(Collected data entries)
● ● ●

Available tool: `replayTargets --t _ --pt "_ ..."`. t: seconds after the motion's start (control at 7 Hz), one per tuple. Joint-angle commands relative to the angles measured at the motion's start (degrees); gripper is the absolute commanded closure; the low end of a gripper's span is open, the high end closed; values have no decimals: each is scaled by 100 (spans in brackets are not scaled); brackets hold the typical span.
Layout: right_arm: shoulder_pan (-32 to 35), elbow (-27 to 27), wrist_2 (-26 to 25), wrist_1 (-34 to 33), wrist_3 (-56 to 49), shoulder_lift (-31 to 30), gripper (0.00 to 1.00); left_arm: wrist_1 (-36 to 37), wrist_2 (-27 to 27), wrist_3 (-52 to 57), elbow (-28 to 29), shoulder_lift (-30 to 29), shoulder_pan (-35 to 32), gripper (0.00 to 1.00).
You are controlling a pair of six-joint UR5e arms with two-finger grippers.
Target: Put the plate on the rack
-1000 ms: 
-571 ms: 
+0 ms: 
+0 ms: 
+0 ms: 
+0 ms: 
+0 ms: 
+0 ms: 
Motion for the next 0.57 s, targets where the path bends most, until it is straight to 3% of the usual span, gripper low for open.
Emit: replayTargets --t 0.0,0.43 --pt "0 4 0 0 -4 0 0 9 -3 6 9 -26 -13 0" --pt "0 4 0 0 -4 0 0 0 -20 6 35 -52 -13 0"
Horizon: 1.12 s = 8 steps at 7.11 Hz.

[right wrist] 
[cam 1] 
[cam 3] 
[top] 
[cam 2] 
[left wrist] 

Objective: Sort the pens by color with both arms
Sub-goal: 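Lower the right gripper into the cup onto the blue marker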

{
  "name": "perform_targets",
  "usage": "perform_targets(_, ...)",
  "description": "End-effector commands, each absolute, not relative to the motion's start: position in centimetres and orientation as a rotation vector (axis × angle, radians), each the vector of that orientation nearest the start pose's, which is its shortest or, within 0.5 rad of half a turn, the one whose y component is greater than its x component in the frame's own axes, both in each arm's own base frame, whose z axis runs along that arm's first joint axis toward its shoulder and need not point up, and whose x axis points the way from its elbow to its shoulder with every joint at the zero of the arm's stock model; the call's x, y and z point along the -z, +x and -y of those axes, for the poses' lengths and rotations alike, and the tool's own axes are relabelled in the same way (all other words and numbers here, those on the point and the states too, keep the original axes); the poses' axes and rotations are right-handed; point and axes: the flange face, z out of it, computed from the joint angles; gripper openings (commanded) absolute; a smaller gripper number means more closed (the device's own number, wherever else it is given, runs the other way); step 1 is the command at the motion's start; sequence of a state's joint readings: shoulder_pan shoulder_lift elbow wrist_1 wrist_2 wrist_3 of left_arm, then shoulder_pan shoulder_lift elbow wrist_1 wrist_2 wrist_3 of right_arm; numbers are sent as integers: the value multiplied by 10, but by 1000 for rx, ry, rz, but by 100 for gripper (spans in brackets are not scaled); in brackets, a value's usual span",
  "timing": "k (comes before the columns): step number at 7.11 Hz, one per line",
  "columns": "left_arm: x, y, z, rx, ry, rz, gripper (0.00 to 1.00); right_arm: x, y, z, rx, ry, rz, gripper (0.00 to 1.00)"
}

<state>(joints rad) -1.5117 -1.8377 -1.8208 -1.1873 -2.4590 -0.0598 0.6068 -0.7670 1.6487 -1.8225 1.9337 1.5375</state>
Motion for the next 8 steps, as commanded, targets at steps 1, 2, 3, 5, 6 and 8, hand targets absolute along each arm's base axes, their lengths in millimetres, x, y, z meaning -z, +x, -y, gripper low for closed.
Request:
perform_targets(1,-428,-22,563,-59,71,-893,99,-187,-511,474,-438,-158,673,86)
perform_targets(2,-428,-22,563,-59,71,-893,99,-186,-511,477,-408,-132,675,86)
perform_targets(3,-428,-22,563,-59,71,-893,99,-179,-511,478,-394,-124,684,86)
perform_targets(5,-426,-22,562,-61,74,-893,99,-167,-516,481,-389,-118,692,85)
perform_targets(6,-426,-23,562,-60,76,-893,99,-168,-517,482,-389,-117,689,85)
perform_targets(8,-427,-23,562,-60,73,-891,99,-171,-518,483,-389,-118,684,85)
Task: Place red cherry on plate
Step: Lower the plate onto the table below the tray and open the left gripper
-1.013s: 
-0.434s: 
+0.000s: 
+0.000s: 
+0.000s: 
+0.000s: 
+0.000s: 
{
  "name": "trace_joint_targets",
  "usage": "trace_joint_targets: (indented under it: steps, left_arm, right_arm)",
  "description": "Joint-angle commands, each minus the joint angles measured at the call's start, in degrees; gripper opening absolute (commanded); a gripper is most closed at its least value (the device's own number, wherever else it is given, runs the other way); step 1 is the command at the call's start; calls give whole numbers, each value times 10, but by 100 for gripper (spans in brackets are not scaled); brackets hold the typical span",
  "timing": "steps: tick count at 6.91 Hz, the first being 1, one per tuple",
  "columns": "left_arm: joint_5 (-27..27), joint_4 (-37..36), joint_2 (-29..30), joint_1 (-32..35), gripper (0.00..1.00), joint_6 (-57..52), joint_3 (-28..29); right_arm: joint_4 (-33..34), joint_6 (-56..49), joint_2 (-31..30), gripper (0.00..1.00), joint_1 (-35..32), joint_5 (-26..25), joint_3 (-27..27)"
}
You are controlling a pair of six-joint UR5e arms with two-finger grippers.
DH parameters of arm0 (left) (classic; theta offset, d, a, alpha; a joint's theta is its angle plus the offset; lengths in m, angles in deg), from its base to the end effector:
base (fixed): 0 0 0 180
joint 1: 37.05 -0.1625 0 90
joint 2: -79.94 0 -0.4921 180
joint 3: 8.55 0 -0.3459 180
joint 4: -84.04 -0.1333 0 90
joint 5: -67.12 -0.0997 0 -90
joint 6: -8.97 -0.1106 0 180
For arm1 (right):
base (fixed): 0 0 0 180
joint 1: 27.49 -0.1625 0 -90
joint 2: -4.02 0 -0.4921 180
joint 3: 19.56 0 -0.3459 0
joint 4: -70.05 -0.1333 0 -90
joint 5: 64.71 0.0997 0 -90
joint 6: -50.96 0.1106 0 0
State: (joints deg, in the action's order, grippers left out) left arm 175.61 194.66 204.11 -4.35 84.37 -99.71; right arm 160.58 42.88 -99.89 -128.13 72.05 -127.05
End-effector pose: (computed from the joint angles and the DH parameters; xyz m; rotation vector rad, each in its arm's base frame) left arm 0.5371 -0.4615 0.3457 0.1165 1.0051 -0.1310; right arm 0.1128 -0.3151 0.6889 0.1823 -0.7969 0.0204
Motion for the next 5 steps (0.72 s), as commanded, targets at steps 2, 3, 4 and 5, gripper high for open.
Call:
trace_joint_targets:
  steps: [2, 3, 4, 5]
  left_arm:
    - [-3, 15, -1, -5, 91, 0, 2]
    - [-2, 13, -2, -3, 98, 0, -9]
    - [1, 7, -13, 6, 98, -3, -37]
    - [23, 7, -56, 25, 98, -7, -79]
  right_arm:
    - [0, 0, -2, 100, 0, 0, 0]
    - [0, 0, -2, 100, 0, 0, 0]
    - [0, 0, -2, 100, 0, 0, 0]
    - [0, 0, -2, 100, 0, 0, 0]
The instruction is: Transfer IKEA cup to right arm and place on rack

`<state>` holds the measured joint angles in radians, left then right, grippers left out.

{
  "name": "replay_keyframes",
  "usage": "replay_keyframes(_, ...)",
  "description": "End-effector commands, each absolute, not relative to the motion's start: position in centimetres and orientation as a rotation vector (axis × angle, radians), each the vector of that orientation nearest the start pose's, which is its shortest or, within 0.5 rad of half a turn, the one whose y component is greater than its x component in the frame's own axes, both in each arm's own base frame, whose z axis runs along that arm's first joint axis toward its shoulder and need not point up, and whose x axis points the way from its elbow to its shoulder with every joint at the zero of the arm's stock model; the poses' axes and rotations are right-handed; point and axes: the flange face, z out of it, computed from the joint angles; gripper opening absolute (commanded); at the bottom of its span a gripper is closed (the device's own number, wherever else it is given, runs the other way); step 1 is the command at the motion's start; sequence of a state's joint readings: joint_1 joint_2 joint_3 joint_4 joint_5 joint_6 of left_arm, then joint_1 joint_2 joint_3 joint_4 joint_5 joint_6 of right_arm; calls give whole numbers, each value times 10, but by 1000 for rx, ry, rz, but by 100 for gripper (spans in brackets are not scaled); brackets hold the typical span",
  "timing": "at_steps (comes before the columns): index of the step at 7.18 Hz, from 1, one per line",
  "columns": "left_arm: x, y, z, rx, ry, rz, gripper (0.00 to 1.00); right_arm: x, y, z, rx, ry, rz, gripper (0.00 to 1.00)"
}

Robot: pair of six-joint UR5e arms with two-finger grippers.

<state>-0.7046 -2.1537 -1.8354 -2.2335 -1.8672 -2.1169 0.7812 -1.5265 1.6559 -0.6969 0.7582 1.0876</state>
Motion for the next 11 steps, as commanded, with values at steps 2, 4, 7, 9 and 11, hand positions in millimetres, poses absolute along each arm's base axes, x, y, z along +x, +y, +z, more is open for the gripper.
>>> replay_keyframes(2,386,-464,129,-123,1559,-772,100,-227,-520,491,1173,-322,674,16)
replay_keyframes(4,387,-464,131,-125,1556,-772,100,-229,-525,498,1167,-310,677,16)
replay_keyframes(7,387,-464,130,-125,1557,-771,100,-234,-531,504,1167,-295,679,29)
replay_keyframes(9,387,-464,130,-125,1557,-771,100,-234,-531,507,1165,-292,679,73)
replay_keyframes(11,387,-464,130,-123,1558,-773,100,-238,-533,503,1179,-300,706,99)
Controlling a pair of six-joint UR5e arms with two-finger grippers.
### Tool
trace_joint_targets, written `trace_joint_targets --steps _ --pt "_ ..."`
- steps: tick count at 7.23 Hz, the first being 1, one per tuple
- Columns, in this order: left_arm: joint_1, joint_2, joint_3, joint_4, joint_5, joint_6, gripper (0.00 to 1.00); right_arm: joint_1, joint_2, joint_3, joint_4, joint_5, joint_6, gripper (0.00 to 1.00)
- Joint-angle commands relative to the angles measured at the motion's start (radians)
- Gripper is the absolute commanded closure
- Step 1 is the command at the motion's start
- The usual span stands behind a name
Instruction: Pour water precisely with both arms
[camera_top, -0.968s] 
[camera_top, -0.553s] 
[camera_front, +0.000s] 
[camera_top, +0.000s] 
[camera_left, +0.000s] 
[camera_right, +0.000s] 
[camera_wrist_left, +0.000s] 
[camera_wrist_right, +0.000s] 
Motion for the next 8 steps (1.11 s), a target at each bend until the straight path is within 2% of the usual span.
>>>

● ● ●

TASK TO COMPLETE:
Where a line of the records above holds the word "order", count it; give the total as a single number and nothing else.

FINISHED EXERCISE:
2